Absolutely, the answers are purely subjective to each poster. There is no doubt the drive along I-80 in PA is beautiful (I would've mistaken it for a rainforest - the greenery is almost overwhelming), but much of the east, including the DC area, looks the same (or similar, since I know people like to argue if you point out that something "is the same"). It's just green and rolling. I get bored with it in a week.

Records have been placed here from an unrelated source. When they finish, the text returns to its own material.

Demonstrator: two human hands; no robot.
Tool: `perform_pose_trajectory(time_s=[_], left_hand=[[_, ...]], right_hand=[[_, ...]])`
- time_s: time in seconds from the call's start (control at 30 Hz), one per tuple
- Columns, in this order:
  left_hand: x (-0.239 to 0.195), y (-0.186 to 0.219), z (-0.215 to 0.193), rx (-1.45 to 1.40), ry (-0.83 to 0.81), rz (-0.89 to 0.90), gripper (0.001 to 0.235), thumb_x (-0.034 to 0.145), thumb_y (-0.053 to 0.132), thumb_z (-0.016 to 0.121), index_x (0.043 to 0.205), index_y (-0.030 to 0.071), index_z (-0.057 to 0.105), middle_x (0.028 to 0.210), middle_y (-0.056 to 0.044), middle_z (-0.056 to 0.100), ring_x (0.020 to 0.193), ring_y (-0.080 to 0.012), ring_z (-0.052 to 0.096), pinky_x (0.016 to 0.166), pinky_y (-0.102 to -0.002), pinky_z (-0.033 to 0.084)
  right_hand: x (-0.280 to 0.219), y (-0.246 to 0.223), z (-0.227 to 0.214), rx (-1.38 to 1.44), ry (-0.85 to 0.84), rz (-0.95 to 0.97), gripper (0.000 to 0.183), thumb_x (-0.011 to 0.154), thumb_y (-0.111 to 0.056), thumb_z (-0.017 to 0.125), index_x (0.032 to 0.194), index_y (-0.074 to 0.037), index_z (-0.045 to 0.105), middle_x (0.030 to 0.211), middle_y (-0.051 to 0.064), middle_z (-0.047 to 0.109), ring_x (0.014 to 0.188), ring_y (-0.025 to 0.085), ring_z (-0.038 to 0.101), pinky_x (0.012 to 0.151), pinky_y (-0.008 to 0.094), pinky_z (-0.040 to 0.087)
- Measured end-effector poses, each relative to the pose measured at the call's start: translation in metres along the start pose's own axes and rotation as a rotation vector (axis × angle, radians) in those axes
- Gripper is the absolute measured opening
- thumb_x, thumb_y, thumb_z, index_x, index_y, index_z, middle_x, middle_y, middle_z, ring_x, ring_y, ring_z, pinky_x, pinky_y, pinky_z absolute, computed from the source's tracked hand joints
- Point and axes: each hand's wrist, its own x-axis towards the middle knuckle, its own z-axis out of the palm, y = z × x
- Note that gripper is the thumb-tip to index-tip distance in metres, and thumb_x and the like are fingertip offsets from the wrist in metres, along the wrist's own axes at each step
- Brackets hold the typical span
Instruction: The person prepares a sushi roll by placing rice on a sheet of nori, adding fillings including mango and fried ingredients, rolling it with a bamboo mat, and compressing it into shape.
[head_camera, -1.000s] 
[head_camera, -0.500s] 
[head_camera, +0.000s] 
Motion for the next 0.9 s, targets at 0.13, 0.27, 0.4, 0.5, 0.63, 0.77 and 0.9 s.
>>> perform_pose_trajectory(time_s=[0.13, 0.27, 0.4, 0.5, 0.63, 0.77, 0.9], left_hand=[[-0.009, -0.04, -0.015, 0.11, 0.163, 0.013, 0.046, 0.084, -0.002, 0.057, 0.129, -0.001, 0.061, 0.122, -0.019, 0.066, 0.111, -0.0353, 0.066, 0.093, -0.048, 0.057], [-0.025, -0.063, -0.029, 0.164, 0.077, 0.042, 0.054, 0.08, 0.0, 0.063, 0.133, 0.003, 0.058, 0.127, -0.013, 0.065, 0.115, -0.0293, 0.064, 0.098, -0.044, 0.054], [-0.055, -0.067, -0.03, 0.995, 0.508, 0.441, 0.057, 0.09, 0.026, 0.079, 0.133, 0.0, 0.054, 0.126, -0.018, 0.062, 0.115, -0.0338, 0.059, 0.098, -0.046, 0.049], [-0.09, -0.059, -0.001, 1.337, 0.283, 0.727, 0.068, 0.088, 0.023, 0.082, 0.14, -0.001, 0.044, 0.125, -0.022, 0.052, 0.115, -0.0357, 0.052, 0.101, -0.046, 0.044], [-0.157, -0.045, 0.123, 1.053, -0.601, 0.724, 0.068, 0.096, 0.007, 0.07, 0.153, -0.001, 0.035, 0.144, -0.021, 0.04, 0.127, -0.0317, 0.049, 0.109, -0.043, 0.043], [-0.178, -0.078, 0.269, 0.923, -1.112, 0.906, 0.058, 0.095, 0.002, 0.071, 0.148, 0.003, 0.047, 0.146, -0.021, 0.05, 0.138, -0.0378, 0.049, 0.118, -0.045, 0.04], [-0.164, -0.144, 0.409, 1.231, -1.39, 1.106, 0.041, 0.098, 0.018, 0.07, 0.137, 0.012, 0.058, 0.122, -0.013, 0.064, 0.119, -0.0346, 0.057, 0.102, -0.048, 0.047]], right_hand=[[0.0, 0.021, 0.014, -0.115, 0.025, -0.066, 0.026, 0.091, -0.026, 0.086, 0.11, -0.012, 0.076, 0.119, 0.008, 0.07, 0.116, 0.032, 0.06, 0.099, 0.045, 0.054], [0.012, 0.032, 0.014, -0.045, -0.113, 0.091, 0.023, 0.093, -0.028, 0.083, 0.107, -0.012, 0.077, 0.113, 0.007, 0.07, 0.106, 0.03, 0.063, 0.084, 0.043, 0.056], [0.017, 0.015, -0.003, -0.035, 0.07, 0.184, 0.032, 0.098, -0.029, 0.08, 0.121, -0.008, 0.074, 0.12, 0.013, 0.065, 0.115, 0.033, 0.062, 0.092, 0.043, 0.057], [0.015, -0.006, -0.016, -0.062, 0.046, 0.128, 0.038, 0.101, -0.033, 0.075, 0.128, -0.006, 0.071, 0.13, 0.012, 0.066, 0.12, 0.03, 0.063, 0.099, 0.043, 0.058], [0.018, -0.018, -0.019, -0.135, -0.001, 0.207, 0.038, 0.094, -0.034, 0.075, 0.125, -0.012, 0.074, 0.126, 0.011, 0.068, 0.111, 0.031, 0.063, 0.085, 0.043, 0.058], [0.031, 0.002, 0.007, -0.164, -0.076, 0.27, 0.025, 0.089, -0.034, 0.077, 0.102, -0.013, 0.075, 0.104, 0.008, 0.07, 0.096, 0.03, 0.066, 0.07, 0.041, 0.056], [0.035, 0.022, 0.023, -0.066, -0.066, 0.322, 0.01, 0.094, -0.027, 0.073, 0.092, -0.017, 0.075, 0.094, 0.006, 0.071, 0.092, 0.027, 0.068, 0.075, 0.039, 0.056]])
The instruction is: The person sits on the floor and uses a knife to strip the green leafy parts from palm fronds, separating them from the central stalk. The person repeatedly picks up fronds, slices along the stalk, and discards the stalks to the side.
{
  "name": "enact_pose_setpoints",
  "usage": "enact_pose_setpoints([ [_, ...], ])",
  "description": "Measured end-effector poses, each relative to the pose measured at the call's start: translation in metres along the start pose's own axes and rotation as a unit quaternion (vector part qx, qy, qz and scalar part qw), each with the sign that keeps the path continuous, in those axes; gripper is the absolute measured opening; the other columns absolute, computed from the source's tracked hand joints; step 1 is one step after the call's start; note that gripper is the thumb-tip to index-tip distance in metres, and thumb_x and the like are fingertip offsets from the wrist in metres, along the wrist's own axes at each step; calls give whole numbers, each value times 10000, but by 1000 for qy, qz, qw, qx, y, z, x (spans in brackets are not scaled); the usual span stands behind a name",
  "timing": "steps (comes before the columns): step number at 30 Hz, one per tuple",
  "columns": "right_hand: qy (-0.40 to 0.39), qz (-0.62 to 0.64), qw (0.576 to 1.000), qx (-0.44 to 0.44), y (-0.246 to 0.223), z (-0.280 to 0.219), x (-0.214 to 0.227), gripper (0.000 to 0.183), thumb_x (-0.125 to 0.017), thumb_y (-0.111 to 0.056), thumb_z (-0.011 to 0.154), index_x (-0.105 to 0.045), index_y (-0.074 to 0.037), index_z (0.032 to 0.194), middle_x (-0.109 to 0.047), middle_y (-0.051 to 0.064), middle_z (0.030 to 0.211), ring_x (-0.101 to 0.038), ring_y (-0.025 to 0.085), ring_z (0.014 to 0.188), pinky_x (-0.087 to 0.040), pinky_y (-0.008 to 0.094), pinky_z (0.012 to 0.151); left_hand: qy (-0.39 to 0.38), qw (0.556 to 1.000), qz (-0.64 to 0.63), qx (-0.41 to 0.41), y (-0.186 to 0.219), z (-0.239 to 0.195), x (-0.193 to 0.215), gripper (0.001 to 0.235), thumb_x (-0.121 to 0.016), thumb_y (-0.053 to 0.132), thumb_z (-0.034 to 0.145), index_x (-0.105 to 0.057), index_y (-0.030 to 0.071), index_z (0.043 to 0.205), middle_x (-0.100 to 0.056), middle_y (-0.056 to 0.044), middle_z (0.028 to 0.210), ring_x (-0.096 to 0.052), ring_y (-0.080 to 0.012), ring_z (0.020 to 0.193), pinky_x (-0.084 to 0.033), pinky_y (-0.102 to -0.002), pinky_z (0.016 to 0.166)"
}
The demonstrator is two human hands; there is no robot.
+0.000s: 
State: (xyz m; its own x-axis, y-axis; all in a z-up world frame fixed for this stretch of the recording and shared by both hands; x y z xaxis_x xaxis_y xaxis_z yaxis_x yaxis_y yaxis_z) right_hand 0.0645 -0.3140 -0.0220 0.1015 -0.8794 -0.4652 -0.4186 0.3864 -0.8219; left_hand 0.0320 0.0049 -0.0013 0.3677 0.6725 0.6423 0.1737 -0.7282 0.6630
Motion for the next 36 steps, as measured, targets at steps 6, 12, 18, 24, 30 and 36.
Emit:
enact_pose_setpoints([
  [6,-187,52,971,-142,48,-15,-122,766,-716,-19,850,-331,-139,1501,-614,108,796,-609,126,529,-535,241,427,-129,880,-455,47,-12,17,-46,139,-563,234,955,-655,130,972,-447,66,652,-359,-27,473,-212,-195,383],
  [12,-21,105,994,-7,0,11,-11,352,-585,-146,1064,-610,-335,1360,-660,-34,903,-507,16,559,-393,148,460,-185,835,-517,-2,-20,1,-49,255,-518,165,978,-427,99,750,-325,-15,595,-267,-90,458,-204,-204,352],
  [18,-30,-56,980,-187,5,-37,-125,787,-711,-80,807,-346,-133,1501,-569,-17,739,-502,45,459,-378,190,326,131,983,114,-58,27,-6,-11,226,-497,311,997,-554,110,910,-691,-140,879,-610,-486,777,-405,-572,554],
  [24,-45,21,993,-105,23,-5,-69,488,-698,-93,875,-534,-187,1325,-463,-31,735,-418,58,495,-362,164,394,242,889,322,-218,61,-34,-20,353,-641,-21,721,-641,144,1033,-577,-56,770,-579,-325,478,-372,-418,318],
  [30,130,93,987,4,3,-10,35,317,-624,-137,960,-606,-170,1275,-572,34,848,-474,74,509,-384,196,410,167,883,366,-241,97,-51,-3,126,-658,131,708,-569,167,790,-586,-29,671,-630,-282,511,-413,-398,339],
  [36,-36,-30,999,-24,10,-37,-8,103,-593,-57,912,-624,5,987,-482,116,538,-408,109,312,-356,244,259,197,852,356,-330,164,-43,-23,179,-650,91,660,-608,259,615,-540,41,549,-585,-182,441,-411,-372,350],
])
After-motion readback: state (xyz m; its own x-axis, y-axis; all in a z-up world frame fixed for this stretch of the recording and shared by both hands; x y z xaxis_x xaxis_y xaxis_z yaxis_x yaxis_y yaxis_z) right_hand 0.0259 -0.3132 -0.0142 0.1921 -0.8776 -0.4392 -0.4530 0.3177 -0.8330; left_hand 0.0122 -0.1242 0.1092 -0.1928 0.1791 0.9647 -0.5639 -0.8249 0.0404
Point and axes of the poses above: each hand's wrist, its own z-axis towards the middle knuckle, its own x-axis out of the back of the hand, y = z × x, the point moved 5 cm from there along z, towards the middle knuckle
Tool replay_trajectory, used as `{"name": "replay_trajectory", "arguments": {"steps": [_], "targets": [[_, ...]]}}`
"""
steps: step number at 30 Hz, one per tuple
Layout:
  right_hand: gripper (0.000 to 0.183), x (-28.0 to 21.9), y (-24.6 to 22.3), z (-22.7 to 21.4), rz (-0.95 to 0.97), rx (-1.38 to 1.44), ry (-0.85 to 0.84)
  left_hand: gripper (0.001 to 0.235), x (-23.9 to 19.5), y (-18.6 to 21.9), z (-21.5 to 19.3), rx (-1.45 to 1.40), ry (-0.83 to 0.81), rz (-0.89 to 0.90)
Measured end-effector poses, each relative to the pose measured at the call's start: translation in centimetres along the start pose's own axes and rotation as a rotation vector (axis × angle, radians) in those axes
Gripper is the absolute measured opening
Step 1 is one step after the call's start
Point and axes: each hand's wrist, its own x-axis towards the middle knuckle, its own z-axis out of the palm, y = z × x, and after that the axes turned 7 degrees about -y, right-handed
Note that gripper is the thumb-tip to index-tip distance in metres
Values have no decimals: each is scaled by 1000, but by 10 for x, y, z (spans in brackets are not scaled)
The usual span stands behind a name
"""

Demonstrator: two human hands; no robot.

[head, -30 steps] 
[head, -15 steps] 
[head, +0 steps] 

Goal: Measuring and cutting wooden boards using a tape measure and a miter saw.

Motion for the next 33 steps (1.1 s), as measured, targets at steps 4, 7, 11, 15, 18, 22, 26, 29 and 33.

I'll take my views with some drama. The sight of alpenglow - an optical illusion created by the rising sun in which the mountains to the west of Denver appear pink or purple - on a crisp and clear winter morning after a mountain snowfall is witnessed probably more frequently in Denver than any other major city in the United States (it happens almost every morning if one pays attention). You will never see anything like it east of Colorado (including DC). The sunsets over the mountains rival the sunsets anywhere on earth, especially when the sky is filled with whispy altocumulus cloud formations (Cloud - Wikipedia, the free encyclopedia) that will steal your breath away.

It doesn't take someone who's "into" the mountains (i.e. skiers, hikers, etc.) to appreciate the beauty the mountains provide. I know many people who don't relish that lifestyle, but none of them deny how lucky we are to live in a place that is so beautifully dramatic. The mountains take on their own personality every day; just in the way the sun hits them or the way the clouds stroll across the sky above them or the way the wind billows the snow off the 14,000-foot peaks of Mt. Evans and Longs Peak against a searing blue backdrop. It's like nowhere else. It doesn't compare.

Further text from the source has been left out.